The other, from Texas A & M University, shows how a healthy microbiome in the gut is related to the immune system:
The results show that three-month-old babies that had been fed only breast milk had a wider range of bacteria in their guts than babies that were fed only formula. The researchers also found a link between the bacteria in the babies’ guts and changes in the expression of genes involved in their immune systems.
…the researchers also found increased activity of immunity genes known to be involved in defending the gut tissue against foreign invaders, said study researcher Robert Chapkin, a professor of Nutrition, Biochemistry and Biophysicsat the Texas A&M University.
“Our findings suggest that human milk promotes the beneficial crosstalk between the immune system and microbe population in the gut, and maintains intestinal stability,” Chapkin said.
To summarize, not only do oligosaccharides block bad bacteria, feed good bacteria, and make the weather inhospitable to bad bacteria in the baby’s gut, they also change to meet the needs of growing babies. Breastfed babies guts have a more diverse community of bacteria, and this may change the way the baby’s immune system functions by altering the way way its genes act. (Altering gene expression is a particularly potent crime fighting power because changes to our “epigenome” may actually pass from one generation to the next.)

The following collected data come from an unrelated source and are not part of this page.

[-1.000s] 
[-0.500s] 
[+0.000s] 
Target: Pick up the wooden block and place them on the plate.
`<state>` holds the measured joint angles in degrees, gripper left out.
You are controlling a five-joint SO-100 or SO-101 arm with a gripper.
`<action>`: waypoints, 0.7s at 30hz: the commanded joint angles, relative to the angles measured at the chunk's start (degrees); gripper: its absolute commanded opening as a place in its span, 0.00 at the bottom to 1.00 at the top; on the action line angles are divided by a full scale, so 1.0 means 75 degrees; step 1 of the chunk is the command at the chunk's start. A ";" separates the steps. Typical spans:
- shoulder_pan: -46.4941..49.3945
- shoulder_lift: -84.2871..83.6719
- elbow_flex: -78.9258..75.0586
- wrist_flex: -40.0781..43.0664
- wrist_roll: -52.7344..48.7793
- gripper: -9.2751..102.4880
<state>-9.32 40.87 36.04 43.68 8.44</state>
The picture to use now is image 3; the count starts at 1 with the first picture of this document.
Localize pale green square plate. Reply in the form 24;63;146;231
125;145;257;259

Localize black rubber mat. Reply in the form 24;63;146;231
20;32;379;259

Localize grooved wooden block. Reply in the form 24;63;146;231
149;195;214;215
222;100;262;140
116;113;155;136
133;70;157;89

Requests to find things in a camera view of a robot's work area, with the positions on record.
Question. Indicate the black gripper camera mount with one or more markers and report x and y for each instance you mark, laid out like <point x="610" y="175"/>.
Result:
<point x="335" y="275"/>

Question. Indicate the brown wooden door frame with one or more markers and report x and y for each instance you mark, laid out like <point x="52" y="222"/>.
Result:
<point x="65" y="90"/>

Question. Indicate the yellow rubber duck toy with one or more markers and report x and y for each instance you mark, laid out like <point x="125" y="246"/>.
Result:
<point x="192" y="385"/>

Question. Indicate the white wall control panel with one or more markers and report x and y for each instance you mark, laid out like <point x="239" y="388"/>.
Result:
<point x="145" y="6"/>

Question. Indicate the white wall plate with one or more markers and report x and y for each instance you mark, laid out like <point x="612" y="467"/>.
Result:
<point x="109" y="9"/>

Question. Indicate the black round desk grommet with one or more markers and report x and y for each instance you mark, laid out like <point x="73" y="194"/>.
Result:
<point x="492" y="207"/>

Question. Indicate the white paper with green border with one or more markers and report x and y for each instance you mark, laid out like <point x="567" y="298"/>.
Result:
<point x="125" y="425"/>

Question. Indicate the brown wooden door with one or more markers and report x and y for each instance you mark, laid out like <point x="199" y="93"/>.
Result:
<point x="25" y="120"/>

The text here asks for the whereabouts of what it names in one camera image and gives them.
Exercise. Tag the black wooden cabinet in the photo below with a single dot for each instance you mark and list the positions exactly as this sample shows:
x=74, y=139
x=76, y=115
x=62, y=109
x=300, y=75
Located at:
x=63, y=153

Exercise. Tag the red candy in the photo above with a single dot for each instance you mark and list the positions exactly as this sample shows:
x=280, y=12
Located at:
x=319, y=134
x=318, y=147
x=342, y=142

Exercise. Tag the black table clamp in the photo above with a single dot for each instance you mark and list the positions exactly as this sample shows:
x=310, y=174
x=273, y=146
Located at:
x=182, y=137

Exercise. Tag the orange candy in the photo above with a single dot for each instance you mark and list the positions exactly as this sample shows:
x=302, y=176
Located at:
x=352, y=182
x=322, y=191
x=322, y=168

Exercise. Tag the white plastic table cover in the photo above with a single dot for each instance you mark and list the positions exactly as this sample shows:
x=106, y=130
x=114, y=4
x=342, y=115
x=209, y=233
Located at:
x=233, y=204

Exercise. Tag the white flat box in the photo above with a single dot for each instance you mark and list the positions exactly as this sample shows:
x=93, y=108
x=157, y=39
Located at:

You may have heard that some formulas now include prebiotics, but as one comprehensive review of oligosaccharides concluded, “These infant formula oligosaccharides are not naturally present in human milk and are structurally different from the oligosaccharides naturally occurring in human milk (HMOs). Most of the effects attributed to HMOs appear to be highly structure dependent. Therefore, infant-formula oligosaccharides may have different effects than HMOs.”
Human milk evolved over thousands of years to provide just the right balance of nutrition and protection for infants. So it was always silly of us to think that the complex sugars in breastmilk were “junk food.” The hard, but intriguing work is figuring out exactly how they work.